Hannah's new spot was the back of the room with a boy she knew from Chess Club, while I was handed over to Steven—not Steve,
Steven
—who buttoned his shirts to the neck and snorted when people answered questions wrong.

To make matters worse, AP biology had abruptly stopped making sense to me sometime last week, when we'd started breezing through the curriculum at lightning speed, everyone else nodding along like we were reviewing letters of the alphabet.

“Is an organelle a cell?” I asked Steven. “A cell
inside
a cell? Or—”

He shushed me.

Craning my neck, I waited until Hannah spotted me, then fluttered my textbook in the air and mouthed “Help!”

After class, she walked with me to the English wing. “Why are you even taking bio? You hate science.”

“I do not.”

“‘It strips life of its magic,'” she quoted.

“Well, there is that.”

“So is this for college applications too?” She looked genuinely perplexed. Apparently the idea of signing up for classes to spend more time with your best friend was foreign to her.

“I guess, yeah,” I lied.

Her eyes twinkled the way they always did when she'd arrived at an answer. “I'll help. Dinner tonight? I'll tell you everything I know about cells—in the most magical way possible.”

She waggled her fingers.

“Will there be glitter?”

Her fingers stopped moving. “I cannot promise that.”

“I accept anyway.”

“Meet me after school?” She turned toward her English classroom.

“In the lot?” I called after her, then added, “
Shotgun!
” just in case.

“Just us,” she answered drily. At her glare of warning, I restrained myself from prancing down the hall.

Tan von Linden was not a chef. I'm not even sure she'd ever taken down the shining pots that hung above her pristine kitchen island. She didn't need to. She was flirt-friendly with every chef within a one-mile radius of her antiques shop. In a foodie town like Charleston, it had kept her and her daughter well fed for years. And as an honorary member of the household, I got to enjoy the spoils.

Tonight's dinner was grilled bacon-wrapped scallops over fresh fettuccini, with a side of spicy fried Brussels sprouts. I was in heaven. But Hannah was barely touching hers. She'd placed her cell phone next to her plate and her eyes drifted to it every thirty seconds like clockwork.

“We haven't seen much of you in the last few weeks, Daisy.” Hannah's mom dabbed the corner of her mouth with a cloth napkin, careful not to muss her lipstick. “Busy year so far?”

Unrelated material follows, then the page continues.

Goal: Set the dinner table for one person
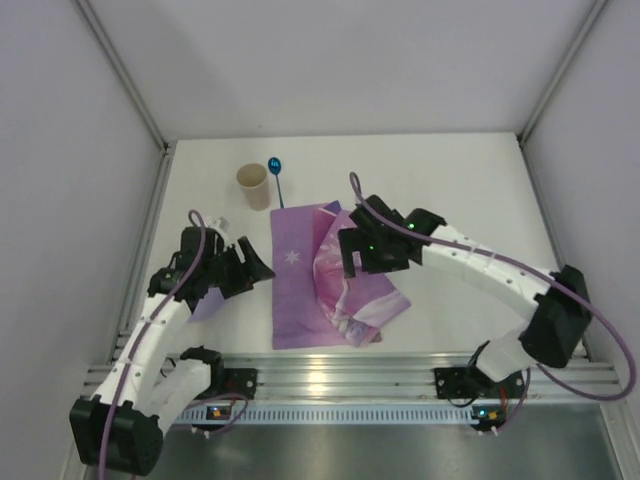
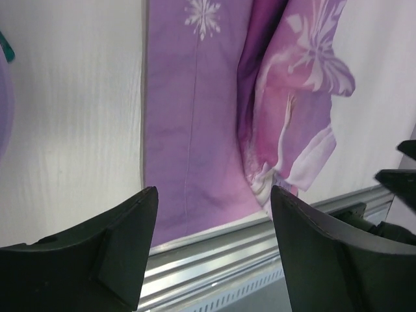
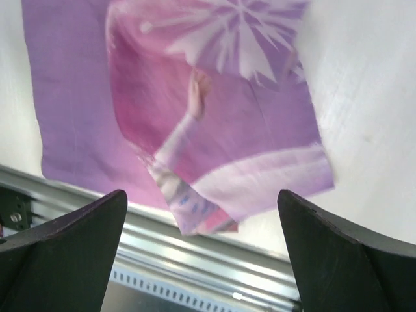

“Not really.” I tried to stare down Hannah, but all I got was the top of her head. “Not for me anyway.”

Hannah dragged her eyes from the phone. “That's not true.” She turned to her mother. “Daisy's joined the LGBTQ Alliance. She's really involved.”

Tan rested her chin on her hand, smiling dimly. “The LGBT . . . Q . . . ?”

“Alliance,” I repeated. Had Hannah not brought up the group before? “We've got some big things coming up.”

“LGT . . . Q . . . is the gay group?” Hannah's mom squirmed elegantly in her chair. “I'm confused. Hannah said you were still straight, Daisy.”

Still straight. As if you could switch back and forth. Hannah flushed.

“I'm asexual,” I said matter-of-factly. “It's the
A
in QUILTBAG.”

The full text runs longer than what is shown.